(Exercise aim) From the line containing "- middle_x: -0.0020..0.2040" through the final line of the records, reproduce every line exactly.

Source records
....
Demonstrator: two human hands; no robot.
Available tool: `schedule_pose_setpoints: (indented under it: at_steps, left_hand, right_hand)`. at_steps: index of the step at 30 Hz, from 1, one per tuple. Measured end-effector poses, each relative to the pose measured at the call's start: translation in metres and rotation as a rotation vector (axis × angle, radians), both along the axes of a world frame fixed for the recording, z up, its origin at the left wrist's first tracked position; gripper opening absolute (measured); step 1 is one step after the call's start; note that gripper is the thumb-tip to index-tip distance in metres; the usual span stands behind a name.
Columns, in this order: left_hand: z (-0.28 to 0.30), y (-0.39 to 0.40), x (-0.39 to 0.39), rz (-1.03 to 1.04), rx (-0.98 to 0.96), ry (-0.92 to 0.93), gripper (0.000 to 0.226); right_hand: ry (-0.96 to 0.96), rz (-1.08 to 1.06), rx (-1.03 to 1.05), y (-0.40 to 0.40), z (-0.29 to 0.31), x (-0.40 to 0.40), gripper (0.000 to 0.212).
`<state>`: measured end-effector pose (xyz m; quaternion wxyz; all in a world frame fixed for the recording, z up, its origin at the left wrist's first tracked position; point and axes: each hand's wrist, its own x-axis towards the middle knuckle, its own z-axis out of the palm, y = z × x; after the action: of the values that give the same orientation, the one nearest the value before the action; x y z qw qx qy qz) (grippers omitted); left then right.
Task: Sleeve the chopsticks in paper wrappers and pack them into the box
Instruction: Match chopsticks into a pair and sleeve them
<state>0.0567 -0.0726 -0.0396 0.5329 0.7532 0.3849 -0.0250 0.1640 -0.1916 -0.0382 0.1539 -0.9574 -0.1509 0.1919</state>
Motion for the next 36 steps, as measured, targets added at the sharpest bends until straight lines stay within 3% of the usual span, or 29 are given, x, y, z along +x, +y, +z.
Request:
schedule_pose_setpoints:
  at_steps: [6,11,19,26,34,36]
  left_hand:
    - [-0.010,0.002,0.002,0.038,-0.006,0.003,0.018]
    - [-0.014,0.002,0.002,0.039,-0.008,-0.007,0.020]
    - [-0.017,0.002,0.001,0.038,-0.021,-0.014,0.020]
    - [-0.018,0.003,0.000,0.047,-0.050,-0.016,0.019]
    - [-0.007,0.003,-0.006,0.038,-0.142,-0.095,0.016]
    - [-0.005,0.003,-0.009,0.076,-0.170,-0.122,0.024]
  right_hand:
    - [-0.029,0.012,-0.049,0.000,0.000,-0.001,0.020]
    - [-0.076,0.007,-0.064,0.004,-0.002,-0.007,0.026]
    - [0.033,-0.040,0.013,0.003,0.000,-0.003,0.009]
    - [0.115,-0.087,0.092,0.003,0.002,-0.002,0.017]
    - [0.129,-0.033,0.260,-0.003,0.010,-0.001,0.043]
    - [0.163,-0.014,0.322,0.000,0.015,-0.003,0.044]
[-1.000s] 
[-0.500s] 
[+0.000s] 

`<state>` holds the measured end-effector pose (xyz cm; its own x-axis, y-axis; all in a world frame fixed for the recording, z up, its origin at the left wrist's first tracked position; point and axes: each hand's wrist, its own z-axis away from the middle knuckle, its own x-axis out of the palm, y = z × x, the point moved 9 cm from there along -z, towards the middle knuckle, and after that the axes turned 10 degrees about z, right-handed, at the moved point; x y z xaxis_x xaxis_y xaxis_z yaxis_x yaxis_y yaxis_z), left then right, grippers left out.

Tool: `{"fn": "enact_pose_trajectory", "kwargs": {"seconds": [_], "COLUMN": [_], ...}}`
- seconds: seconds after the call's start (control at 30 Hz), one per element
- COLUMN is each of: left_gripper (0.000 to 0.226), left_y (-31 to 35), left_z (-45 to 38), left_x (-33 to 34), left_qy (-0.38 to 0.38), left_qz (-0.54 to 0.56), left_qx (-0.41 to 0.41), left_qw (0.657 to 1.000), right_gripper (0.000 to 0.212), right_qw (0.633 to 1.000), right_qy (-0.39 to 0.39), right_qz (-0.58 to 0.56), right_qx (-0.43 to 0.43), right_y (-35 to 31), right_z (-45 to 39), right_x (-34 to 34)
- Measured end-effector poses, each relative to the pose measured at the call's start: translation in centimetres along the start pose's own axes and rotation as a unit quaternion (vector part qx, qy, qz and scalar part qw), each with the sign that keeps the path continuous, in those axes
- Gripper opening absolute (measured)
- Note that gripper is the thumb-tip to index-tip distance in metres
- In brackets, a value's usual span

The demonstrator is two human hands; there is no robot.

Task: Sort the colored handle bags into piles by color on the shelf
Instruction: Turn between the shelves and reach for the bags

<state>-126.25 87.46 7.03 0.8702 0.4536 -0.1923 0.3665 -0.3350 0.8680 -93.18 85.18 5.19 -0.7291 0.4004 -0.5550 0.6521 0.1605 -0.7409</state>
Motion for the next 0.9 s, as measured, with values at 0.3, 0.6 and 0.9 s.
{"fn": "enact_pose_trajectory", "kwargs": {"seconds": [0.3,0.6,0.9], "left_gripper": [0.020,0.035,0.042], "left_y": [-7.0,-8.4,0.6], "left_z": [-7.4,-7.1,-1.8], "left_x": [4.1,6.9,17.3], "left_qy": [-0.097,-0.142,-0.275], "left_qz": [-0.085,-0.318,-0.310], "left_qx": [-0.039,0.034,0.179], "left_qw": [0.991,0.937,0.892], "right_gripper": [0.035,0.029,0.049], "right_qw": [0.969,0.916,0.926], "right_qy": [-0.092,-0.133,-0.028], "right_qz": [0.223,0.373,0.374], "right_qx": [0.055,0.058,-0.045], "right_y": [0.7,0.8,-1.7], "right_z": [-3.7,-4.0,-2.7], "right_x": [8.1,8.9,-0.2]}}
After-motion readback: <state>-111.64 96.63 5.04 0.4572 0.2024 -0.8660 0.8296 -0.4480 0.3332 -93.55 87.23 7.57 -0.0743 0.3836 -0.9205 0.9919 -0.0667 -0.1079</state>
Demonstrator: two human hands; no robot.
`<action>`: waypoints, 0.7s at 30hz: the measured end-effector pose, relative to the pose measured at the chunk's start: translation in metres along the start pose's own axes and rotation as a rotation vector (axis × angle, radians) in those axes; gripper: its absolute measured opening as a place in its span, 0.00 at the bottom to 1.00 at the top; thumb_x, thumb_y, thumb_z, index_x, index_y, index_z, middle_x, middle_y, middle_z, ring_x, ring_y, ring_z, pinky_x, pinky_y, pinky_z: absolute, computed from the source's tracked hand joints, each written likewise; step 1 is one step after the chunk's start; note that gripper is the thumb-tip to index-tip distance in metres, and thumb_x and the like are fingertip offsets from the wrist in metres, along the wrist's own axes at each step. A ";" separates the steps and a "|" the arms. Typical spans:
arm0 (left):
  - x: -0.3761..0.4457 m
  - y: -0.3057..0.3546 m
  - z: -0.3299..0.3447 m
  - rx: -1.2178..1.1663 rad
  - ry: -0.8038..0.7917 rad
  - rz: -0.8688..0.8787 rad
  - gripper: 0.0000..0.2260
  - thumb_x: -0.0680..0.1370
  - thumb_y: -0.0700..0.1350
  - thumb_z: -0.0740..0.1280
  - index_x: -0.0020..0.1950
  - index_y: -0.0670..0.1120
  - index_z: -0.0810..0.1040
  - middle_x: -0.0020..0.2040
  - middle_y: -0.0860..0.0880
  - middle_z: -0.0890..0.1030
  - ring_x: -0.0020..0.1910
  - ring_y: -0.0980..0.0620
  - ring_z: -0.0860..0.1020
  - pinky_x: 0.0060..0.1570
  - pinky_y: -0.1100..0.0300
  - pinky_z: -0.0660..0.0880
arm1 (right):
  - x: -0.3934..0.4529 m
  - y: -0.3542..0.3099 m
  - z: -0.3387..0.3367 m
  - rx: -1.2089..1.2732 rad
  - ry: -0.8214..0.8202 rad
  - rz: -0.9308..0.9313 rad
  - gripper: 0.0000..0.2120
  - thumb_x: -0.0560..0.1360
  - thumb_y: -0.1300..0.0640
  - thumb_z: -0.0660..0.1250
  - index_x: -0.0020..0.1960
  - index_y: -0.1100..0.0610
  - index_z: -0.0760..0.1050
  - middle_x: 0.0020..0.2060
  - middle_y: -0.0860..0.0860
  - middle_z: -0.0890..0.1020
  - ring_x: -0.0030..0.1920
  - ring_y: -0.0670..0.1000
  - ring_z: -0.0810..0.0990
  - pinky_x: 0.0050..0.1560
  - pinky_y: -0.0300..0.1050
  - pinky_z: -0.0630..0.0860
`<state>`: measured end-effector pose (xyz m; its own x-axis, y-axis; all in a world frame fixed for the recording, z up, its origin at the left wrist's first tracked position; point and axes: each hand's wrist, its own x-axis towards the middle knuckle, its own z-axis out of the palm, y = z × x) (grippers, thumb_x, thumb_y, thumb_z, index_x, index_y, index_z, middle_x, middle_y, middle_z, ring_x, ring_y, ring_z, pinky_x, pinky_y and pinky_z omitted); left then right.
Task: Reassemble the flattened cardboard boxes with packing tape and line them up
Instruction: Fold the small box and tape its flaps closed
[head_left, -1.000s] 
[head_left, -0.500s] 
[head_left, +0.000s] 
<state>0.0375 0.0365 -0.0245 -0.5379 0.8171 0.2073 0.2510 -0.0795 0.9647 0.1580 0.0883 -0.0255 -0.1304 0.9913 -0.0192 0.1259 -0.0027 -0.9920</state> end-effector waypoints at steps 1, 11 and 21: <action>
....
(Answer)
  - middle_x: -0.0020..0.2040
  - middle_y: -0.0860..0.0880
  - middle_z: -0.0890..0.1030
  - ring_x: -0.0020..0.1910
  - ring_y: -0.0980..0.0620
  - ring_z: -0.0860..0.1020
  - pinky_x: 0.0060..0.1570
  - pinky_y: -0.1100..0.0300
  - pinky_z: -0.0660..0.0880
arm1 (right):
  - x: -0.3934..0.4529 m
  - y: -0.3542..0.3099 m
  - z: -0.3387..0.3367 m
  - rx: -1.2089..1.2732 rad
  - ry: -0.8214..0.8202 rad
  - rz: -0.9308..0.9313 rad
  - gripper: 0.0000..0.2120
  - thumb_x: -0.0560..0.1360
  - thumb_y: -0.1300..0.0640
  - thumb_z: -0.0660..0.1250
  - index_x: -0.0020..0.1960
  - index_y: -0.1100..0.0610
  - index_z: -0.0760..0.1050
  - middle_x: 0.0020..0.2060
  - middle_y: -0.0860..0.0860
  - middle_z: -0.0890..0.1020
  - ring_x: -0.0030..0.1920
  - ring_y: -0.0670..0.1000
  - ring_z: -0.0810..0.0990
  - pinky_x: 0.0050..0.1560
  - pinky_y: -0.0300..0.1050
  - pinky_z: -0.0630..0.0860
`<state>`: measured end-effector pose (xyz m; its own x-axis, y-axis; all in a world frame fixed for the recording, z up, its origin at the left wrist's first tracked position; point and axes: each hand's wrist, its own x-axis towards the middle knuckle, its own z-axis out of the palm, y = z × x) (grippers, thumb_x, thumb_y, thumb_z, index_x, index_y, index_z, middle_x, middle_y, middle_z, ring_x, ring_y, ring_z, pinky_x, pinky_y and pinky_z omitted); left then right.
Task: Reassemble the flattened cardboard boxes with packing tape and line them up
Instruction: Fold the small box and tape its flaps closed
[head_left, -1.000s] 
[head_left, -0.500s] 
[head_left, +0.000s] 
<state>0.0375 0.0365 -0.0245 -0.5379 0.8171 0.2073 0.2510 -0.0795 0.9647 0.1580 0.0883 -0.0255 -0.1304 0.9913 -0.0192 0.1259 -0.0027 -0.9920</state> end-effector waypoints at steps 1, 11 and 21: <action>

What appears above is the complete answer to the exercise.